In our 2022 research, looking at the more advanced end of the scale, we see 39% of companies now working toward data hubs; 32% on collaborative submission platforms; 24% on AI/machine learning; 18% on knowledge management; 15% on natural language processing, and 8% on natural language generation.

Capability cohesion will prove critical in facilitating next ambitions

It is no coincidence that most companies (~75%) have settled on a single-platform strategy for their RIM transactional systems to underpin all of their diverse ambitions, rather than persisting with what could be 5-7 different best-of-breed applications. We see this in automated document quality checks and document creation giving way to intelligent search of past health authority responses.

Investments are shifting too toward intelligent label management; to automated extraction of product metadata into RIM systems (so companies can find it more easily and do more with it); and to smarter resource planning (through the analysis of pipelines, submissions planning, etc.)

The best is yet to come

For most companies there is still a way to go with all of this. While the top performers have largely realized significant speed, quality, real-time information access, reduced complexity, and process integration benefits, most organizations are still at the beginning of that process of extrapolating the fuller benefits of their evolving RIM-based digital process transformations.

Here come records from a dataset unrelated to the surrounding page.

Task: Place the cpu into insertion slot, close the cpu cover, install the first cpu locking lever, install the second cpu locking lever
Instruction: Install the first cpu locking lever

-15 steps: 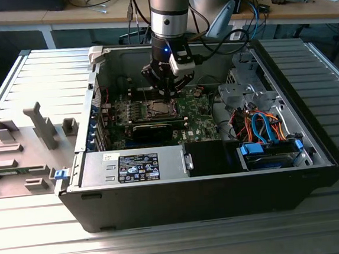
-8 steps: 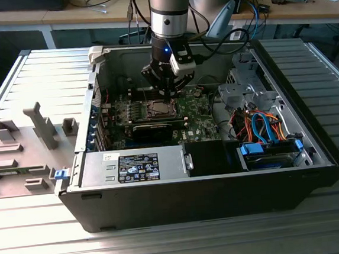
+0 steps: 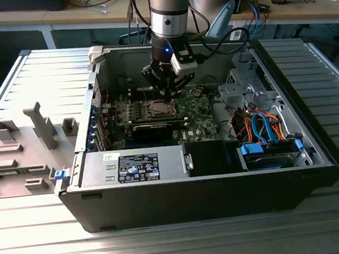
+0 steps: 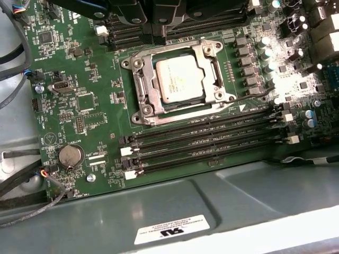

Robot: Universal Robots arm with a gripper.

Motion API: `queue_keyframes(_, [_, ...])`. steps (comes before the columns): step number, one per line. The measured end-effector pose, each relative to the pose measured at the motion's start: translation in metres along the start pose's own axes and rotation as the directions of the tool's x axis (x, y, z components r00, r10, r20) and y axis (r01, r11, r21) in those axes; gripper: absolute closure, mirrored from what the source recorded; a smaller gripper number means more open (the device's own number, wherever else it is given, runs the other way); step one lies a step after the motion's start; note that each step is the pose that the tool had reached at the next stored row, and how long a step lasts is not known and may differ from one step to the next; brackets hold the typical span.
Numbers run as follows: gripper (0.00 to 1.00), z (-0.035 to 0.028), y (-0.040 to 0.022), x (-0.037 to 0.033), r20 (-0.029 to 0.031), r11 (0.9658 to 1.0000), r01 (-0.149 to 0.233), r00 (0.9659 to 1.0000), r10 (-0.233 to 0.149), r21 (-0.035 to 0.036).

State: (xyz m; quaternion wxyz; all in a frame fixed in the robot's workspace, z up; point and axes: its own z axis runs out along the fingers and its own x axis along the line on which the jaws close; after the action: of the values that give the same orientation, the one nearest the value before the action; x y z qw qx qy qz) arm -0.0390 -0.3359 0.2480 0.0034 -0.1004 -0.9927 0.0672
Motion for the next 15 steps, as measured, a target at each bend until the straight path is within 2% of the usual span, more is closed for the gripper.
queue_keyframes(15, [0.89,0.0000,0.0000,0.0000,0.0050,0.9993,0.037,0.9993,-0.037,-0.0002])
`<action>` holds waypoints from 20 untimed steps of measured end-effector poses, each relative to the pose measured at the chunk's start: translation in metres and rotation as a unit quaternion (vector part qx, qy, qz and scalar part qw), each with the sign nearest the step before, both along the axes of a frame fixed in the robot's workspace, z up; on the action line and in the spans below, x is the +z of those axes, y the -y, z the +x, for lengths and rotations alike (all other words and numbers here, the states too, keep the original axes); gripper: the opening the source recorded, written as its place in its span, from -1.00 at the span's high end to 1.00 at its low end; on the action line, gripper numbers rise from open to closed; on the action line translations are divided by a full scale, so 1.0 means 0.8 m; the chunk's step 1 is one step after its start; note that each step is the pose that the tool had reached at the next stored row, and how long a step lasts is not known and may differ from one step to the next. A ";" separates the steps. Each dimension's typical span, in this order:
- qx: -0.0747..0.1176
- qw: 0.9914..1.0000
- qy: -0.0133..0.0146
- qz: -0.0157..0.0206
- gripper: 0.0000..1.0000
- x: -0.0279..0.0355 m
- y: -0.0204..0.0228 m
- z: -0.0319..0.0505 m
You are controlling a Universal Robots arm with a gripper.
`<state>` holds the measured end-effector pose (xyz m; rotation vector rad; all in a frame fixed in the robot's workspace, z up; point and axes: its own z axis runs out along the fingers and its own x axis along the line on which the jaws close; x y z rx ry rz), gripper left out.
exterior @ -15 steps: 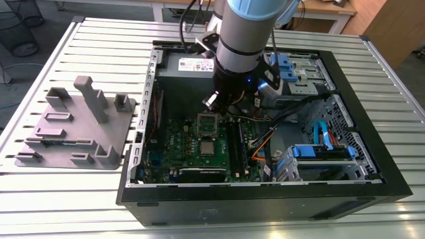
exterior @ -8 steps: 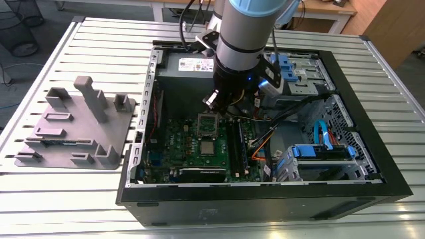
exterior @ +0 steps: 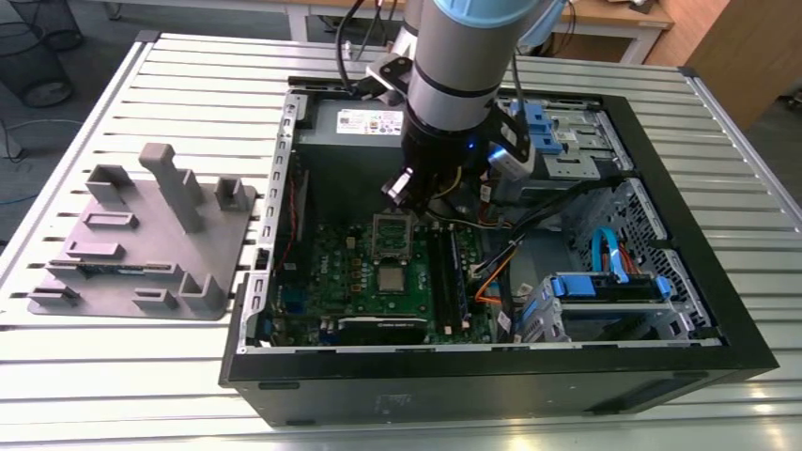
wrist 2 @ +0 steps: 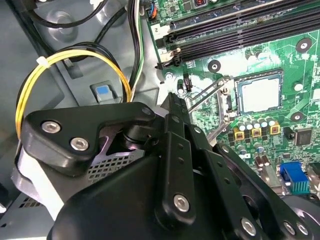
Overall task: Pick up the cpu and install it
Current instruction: 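Close the cpu cover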
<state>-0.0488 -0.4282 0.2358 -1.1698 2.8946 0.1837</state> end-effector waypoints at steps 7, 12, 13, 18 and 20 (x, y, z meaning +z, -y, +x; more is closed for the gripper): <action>0.010 1.000 0.001 0.000 0.79 0.0021 0.0005 -0.001; 0.017 1.000 0.001 -0.004 0.79 0.0032 0.0034 -0.004; 0.019 1.000 0.001 -0.005 0.79 0.0034 0.0042 -0.004; 0.024 1.000 0.002 -0.009 0.79 0.0044 0.0088 -0.007; 0.026 1.000 0.002 -0.010 0.79 0.0046 0.0109 -0.008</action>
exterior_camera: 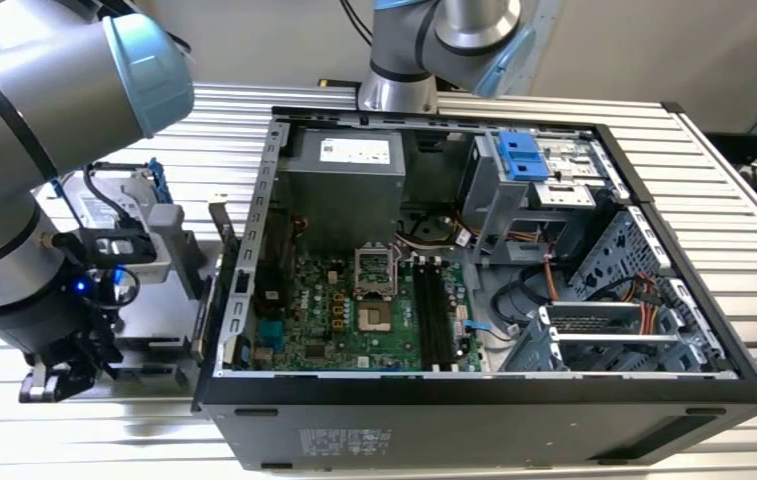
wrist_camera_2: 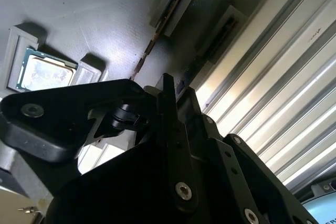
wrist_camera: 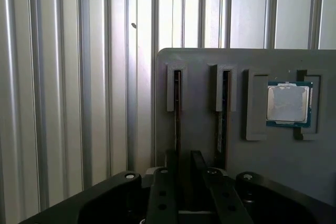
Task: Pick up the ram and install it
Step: 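Pick up the ram and move it above insertion slot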
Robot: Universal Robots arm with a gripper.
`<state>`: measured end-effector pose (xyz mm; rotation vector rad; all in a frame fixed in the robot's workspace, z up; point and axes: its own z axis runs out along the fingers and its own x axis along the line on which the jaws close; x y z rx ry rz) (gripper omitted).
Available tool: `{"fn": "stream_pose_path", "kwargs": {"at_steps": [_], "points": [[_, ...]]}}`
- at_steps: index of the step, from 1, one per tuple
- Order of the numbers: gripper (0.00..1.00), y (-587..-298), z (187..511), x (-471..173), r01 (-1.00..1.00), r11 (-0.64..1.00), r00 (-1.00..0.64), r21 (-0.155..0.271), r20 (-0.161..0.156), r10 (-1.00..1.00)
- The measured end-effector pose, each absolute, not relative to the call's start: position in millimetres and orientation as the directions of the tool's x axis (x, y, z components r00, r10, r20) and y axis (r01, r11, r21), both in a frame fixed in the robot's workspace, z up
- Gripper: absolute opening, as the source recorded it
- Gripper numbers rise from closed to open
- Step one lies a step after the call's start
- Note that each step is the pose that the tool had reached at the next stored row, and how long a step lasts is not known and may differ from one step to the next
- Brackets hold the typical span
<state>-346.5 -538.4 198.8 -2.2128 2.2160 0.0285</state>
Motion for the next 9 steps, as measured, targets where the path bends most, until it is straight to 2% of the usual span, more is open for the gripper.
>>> {"fn": "stream_pose_path", "kwargs": {"at_steps": [9], "points": [[0.0,-538.4,198.5,-346.5,-1.0,0.001,-0.002,0.006,-0.02,-1.0]]}}
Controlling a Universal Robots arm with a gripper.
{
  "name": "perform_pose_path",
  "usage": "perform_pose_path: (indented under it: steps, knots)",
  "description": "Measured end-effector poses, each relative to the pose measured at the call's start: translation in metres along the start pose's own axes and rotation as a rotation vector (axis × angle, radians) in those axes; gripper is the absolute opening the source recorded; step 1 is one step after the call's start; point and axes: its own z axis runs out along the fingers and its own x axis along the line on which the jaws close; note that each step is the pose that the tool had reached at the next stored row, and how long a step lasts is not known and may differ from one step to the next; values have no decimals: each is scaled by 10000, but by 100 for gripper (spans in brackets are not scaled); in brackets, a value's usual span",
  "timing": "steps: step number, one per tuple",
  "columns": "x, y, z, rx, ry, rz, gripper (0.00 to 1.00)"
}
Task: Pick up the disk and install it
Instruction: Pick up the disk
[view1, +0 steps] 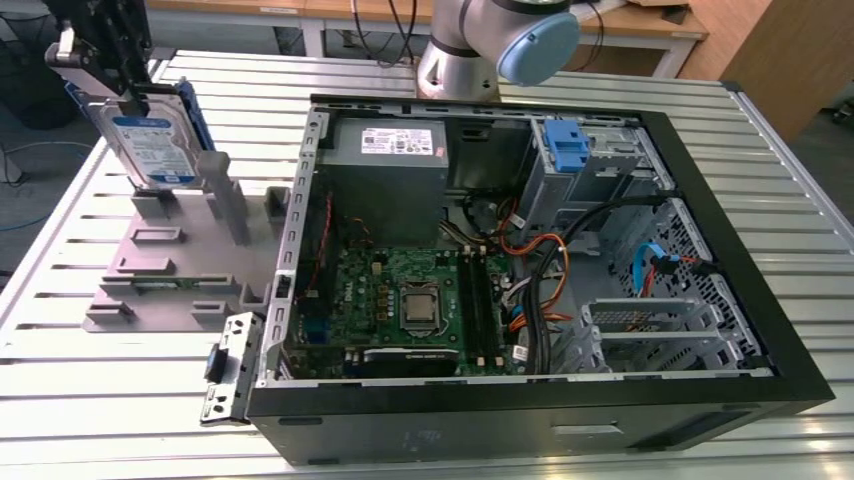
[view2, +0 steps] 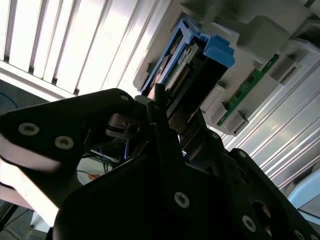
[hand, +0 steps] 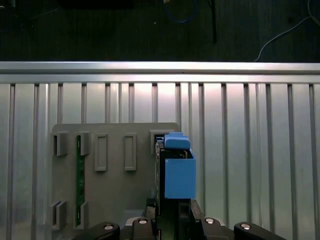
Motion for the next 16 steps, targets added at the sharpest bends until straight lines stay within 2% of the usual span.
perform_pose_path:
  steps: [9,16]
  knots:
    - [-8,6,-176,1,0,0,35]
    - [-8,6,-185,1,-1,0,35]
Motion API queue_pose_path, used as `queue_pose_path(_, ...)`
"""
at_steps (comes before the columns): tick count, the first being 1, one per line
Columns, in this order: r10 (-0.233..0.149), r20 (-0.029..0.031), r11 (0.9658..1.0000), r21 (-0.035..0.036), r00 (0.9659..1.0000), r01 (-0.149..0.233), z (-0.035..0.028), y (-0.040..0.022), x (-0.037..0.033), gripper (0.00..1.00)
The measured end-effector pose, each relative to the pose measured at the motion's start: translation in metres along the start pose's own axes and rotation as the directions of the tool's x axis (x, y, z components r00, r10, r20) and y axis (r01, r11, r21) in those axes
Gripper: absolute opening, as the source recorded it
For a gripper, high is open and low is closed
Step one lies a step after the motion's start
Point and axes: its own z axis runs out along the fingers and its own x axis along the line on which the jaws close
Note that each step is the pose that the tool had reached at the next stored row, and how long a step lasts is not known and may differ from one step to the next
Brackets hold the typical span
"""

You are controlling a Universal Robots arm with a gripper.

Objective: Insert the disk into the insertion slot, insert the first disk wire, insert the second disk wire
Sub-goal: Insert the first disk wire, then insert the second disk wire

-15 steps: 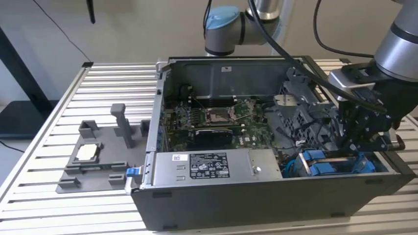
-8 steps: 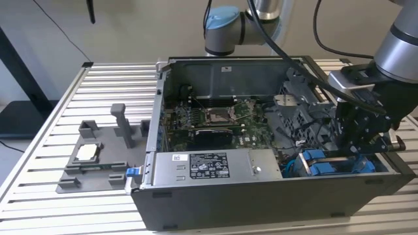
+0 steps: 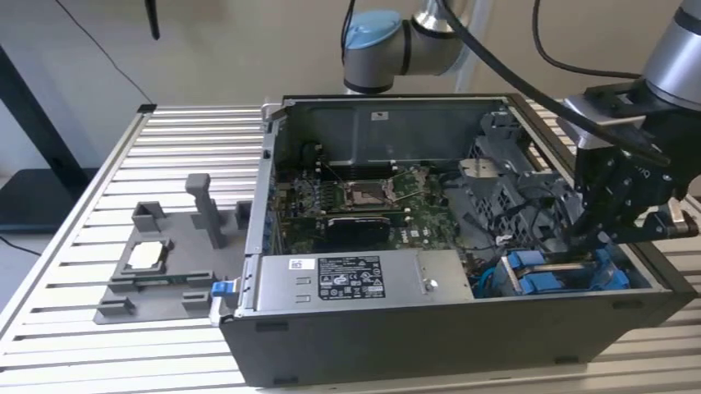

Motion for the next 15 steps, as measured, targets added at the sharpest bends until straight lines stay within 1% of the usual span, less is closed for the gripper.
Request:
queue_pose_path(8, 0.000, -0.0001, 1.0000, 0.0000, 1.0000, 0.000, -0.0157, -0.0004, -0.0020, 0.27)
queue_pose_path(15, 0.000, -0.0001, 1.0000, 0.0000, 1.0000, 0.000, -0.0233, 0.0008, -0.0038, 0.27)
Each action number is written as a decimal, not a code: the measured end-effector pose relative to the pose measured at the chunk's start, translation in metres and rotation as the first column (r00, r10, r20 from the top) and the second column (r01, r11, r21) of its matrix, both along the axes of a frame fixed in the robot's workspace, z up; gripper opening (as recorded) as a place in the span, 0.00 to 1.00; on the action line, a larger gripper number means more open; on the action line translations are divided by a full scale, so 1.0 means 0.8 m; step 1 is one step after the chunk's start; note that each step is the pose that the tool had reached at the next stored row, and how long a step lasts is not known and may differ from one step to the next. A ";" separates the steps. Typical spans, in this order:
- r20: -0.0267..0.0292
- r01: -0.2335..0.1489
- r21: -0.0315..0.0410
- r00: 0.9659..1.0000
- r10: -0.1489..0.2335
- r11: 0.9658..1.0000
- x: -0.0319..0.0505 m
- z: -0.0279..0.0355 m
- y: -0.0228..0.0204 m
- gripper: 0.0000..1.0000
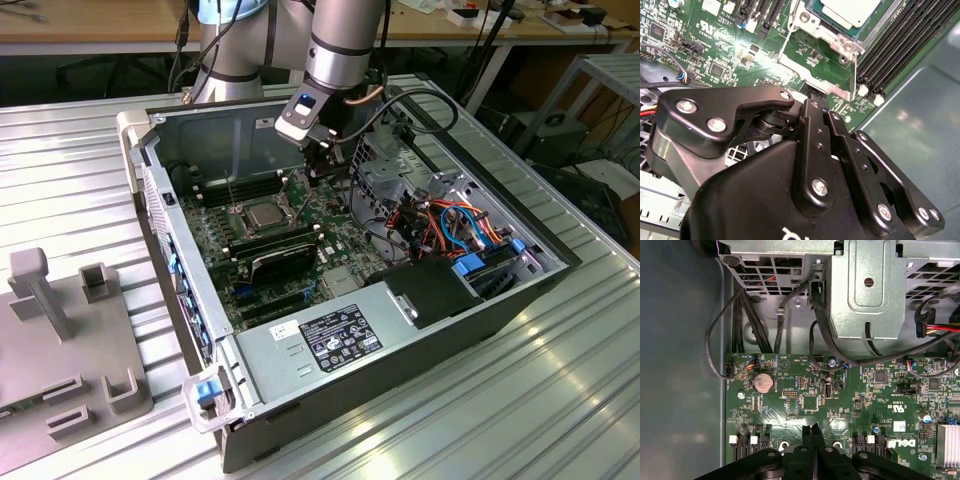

When we took a closer look at where the top-performing companies are really striding ahead from an organizational and culture perspective, we identified some common qualities which others can aspire to:

  • a clear and well understood regulatory strategy and vision;
  • a right-first-time data quality mindset, linked to rewards systems;
  • a willingness to try new processes and technologies; and
  • a strong willingness and ability to work across functional boundaries.

Role-wise, leading companies are ahead with the planned appointment of strong data skills, as well as regulatory intelligence strategy and analyst roles.

No one can be sure what the future will hold, but we can expect a lot of refinement over the next five years to maximize regulatory value. Much of this will be around increased cross-functional insight and capability, as well as organizational agility, complemented by a continued focus on and investment in data quality and related roles and responsibilities. We’ll be watching all of these developments closely as they unfold.

Steve Gens is the managing partner of Gens & Associates, a global life sciences advisory and benchmarking firm specializing in strategic planning, RIM program development, industry benchmarking, and organizational performance.